Could you reproduce, from the records below, everything from the line with "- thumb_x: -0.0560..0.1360" down to the line with "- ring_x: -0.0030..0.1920", keeping both of those lines and changing nothing?

-- THE RECORDS --
Segment Open
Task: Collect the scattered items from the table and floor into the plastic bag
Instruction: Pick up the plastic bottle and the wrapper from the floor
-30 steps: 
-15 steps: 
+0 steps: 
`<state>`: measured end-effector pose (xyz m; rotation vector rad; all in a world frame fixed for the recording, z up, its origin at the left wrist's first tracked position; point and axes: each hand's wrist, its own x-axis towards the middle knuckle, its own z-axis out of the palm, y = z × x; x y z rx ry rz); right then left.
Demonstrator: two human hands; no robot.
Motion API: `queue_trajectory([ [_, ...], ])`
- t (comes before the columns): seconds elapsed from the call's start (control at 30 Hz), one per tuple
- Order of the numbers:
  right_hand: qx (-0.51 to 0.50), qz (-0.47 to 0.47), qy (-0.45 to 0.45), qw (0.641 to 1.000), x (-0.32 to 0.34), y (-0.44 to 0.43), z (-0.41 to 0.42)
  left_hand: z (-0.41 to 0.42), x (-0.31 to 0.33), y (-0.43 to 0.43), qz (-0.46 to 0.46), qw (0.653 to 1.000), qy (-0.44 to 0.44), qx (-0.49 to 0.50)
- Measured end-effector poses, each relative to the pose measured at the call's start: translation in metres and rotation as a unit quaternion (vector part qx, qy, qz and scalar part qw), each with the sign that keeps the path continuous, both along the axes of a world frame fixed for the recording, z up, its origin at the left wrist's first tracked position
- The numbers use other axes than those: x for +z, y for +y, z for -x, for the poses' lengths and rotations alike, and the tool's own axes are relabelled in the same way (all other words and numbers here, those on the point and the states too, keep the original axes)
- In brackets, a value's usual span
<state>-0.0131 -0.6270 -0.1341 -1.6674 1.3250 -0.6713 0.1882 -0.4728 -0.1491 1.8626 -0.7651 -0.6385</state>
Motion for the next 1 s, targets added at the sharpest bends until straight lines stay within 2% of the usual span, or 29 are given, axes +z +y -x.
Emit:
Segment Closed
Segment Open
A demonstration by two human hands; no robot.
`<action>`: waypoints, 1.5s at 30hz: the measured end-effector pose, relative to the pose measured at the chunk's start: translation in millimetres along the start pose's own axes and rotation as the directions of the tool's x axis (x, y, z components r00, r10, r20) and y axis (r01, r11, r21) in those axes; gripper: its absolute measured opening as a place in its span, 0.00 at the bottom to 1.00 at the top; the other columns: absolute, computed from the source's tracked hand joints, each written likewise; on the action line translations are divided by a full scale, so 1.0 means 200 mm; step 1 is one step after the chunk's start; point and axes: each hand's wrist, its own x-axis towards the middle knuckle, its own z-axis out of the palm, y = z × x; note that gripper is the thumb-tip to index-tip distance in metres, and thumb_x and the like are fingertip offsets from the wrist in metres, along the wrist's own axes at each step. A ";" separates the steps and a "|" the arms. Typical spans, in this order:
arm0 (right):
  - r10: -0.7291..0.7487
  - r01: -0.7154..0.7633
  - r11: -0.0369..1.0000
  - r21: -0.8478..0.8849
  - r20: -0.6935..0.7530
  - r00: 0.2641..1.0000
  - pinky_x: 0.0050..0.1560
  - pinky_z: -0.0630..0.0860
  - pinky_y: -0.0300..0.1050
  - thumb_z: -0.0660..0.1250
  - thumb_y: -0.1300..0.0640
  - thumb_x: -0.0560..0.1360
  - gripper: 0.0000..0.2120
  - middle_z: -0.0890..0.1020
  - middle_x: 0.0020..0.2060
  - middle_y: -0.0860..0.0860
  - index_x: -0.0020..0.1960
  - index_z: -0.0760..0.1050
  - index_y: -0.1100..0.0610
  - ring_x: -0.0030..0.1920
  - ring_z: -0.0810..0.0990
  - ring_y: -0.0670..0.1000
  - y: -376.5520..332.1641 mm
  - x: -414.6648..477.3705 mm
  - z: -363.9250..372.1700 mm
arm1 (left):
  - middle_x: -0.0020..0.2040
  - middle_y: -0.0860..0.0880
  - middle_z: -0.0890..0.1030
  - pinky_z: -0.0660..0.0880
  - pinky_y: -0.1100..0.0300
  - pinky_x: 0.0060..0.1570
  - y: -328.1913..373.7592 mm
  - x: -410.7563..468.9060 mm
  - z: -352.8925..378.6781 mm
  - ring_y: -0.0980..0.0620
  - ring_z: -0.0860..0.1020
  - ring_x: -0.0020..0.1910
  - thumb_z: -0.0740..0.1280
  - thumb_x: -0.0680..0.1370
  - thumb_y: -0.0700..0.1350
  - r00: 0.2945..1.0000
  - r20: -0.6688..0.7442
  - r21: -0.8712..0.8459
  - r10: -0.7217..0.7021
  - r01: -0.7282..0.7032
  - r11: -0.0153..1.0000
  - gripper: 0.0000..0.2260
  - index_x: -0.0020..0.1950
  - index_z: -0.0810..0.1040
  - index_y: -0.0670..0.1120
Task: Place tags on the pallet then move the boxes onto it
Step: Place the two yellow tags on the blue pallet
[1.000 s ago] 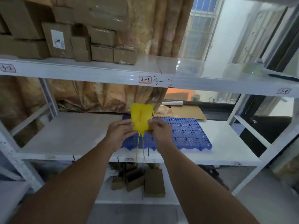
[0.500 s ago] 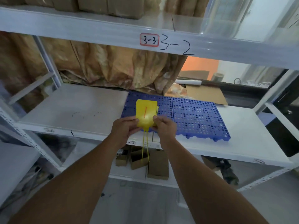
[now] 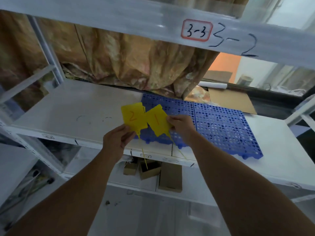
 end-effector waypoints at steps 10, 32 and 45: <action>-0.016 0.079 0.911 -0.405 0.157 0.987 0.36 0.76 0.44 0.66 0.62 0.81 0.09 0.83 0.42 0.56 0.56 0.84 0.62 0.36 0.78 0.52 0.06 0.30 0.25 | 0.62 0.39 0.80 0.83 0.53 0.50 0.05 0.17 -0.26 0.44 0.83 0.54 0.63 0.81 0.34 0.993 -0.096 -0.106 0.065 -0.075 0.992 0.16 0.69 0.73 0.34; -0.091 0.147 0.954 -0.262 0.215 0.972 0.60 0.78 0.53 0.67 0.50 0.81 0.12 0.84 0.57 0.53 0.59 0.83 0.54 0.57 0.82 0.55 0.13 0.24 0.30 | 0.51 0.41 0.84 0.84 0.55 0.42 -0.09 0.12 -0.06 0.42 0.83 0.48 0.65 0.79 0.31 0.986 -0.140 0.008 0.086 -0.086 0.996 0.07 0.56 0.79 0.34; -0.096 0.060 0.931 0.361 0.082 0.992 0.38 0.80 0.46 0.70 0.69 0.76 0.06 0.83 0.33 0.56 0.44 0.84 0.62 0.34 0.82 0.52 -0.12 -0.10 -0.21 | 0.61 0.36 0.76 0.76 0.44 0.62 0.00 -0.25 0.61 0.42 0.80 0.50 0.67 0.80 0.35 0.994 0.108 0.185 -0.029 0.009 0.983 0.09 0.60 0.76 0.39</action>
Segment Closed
-- SOLUTION FOR THIS TASK --
  - thumb_x: -0.0560..0.1360
  - gripper: 0.0000..0.2120
  - middle_z: -0.0890..0.1020
  - middle_x: 0.0020..0.2060
  - middle_y: -0.0860..0.0860
  - index_x: -0.0020..0.1960
  - index_z: -0.0760..0.1050
  - index_y: -0.1100..0.0610
  - ring_x: -0.0030..0.1920

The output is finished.